(What you need to do): Below is a listing. Write out exactly its lines between the one holding "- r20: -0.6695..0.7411" and the one holding "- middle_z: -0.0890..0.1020", inclusive.

(Raw data):
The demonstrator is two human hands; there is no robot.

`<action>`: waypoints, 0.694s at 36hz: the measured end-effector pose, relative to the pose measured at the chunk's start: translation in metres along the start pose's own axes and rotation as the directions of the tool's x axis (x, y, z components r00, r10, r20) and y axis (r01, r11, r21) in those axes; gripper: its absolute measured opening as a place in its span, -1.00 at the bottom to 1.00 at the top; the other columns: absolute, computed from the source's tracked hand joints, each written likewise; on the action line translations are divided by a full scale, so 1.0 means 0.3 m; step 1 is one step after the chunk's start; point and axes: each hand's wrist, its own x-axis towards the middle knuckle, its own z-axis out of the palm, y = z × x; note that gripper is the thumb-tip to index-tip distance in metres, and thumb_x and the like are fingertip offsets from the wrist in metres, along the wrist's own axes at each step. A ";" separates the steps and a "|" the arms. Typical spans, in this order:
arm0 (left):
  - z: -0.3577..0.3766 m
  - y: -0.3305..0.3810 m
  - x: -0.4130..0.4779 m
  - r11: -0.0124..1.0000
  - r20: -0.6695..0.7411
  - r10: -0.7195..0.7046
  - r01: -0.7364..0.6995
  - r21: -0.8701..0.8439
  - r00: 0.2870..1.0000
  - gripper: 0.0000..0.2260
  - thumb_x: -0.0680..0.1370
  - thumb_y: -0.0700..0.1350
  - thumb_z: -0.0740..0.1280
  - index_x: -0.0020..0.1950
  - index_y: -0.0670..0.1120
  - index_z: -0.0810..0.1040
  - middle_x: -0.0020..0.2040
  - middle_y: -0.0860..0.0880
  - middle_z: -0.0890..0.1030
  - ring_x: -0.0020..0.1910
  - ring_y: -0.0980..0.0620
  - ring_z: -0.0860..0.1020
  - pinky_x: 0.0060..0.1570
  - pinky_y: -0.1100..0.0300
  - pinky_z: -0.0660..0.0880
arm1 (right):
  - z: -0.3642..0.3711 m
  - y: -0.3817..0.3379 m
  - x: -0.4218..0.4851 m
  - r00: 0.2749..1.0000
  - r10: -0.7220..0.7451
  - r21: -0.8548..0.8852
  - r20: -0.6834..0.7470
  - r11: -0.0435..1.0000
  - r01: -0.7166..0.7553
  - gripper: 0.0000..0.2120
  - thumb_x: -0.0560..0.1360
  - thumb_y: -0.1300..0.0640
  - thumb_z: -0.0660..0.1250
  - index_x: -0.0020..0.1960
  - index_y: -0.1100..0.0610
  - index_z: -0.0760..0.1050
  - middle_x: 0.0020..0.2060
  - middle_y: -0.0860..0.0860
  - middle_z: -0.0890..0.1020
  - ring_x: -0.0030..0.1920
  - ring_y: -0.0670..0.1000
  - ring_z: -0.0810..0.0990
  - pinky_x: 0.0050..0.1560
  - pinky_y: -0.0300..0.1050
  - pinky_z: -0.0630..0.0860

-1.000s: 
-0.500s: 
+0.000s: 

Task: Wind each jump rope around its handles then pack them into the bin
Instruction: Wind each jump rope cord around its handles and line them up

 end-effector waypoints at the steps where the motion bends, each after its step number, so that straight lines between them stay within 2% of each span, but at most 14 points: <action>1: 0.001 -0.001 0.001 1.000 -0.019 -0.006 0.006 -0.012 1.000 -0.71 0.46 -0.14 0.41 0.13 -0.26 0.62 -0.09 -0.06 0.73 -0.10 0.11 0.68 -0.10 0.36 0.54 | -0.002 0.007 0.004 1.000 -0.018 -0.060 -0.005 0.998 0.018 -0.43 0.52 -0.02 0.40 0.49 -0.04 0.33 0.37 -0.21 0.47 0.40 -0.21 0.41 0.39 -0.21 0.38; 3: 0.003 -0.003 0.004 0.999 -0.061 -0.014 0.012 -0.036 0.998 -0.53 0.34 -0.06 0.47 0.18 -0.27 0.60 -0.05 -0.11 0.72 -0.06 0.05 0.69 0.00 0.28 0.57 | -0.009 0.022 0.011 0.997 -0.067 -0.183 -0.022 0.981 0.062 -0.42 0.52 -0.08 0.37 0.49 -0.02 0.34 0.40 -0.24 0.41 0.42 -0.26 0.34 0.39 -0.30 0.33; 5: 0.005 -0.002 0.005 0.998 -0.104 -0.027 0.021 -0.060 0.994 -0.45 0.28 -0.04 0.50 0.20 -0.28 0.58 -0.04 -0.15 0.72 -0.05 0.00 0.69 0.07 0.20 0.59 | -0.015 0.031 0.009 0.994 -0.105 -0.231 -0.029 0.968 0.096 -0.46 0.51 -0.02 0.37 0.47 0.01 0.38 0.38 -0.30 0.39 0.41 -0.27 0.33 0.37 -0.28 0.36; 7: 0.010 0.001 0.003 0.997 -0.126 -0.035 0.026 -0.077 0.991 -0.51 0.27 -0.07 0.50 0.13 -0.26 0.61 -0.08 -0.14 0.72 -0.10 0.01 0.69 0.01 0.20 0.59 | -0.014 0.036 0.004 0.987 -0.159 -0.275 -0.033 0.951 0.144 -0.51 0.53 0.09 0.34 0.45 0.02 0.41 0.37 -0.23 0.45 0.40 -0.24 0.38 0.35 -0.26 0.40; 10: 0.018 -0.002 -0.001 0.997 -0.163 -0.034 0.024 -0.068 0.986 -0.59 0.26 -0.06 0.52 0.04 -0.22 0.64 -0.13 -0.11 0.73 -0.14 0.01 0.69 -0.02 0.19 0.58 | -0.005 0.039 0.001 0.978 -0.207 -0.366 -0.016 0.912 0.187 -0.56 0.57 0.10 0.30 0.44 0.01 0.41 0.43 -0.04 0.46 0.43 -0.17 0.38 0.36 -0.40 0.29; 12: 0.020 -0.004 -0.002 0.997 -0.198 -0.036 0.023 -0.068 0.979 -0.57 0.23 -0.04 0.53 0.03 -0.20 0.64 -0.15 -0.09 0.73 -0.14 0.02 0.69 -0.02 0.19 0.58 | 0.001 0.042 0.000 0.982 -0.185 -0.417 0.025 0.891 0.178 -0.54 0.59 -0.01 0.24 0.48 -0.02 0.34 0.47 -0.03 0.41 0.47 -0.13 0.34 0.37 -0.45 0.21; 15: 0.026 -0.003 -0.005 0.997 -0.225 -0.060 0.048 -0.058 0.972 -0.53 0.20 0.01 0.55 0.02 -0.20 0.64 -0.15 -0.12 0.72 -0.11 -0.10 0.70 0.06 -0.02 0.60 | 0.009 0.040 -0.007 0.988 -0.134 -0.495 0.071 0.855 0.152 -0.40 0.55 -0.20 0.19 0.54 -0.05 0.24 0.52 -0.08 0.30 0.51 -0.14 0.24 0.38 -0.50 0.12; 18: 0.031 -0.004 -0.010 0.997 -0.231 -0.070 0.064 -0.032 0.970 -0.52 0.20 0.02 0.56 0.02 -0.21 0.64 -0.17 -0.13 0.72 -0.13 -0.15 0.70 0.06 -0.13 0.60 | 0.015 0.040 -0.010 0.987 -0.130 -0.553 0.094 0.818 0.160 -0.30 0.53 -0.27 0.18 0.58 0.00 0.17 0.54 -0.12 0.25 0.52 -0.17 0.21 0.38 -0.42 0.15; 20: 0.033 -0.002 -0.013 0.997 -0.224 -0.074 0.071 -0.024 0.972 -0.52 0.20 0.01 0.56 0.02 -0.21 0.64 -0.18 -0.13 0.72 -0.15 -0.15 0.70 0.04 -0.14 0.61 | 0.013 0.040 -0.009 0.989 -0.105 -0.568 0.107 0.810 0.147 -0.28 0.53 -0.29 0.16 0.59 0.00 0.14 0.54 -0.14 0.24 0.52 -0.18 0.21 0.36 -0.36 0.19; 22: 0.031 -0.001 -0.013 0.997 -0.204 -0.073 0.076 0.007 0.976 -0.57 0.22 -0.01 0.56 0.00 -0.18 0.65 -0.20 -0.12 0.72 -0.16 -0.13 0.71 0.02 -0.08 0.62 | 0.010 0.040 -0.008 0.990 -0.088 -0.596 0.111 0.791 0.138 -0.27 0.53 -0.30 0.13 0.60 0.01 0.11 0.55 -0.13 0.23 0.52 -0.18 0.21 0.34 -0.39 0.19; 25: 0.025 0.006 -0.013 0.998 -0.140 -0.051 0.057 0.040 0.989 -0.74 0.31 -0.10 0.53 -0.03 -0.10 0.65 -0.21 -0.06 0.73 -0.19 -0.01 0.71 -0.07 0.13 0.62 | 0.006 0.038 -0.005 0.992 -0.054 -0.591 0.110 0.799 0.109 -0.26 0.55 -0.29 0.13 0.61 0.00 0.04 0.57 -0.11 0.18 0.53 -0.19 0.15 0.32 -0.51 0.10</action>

(Answer for the task):
  - r20: -0.6695..0.7411
  - r10: -0.7195..0.7046
  - r01: -0.7364..0.6995
  - r21: -0.8701..0.8439
  - r00: 0.2870..1.0000
  - gripper: 0.0000..0.2260
  - thumb_x: -0.0680..0.1370
  - thumb_y: -0.0700..0.1350
  - thumb_z: -0.0740..0.1280
  - index_x: -0.0020..0.1950
  - index_y: -0.0670..0.1120
  - index_z: -0.0810..0.1040
  - middle_x: -0.0020..0.2040
  - middle_y: -0.0860..0.0880
  - middle_z: -0.0890..0.1030
  - ring_x: -0.0020..0.1910
  - ring_y: -0.0980..0.0620
  - ring_z: -0.0860..0.1020
  - pinky_x: 0.0060..0.1570
  - pinky_y: -0.1100..0.0300
  - pinky_z: -0.0660..0.0880
arm1 (right):
  - z: -0.3642..0.3711 m
  - y: -0.3817..0.3379 m
  - x: -0.4218..0.4851 m
  - r00: 0.2749..1.0000
  - r10: -0.7220..0.7451
  - r21: -0.8548..0.8852
  - r20: -0.6834..0.7470
  - r11: -0.0435..1.0000
  - r01: -0.7166..0.7553
  - gripper: 0.0000..0.2120
  - thumb_x: -0.0560..0.1360
  - thumb_y: -0.1300..0.0640
  - thumb_z: -0.0660..0.1250
  - index_x: -0.0020..0.1960
  - index_y: -0.1100..0.0610
  - index_z: -0.0760..0.1050
  - middle_x: 0.0020..0.2060
  - middle_y: -0.0860..0.0860
  - middle_z: -0.0890..0.1020

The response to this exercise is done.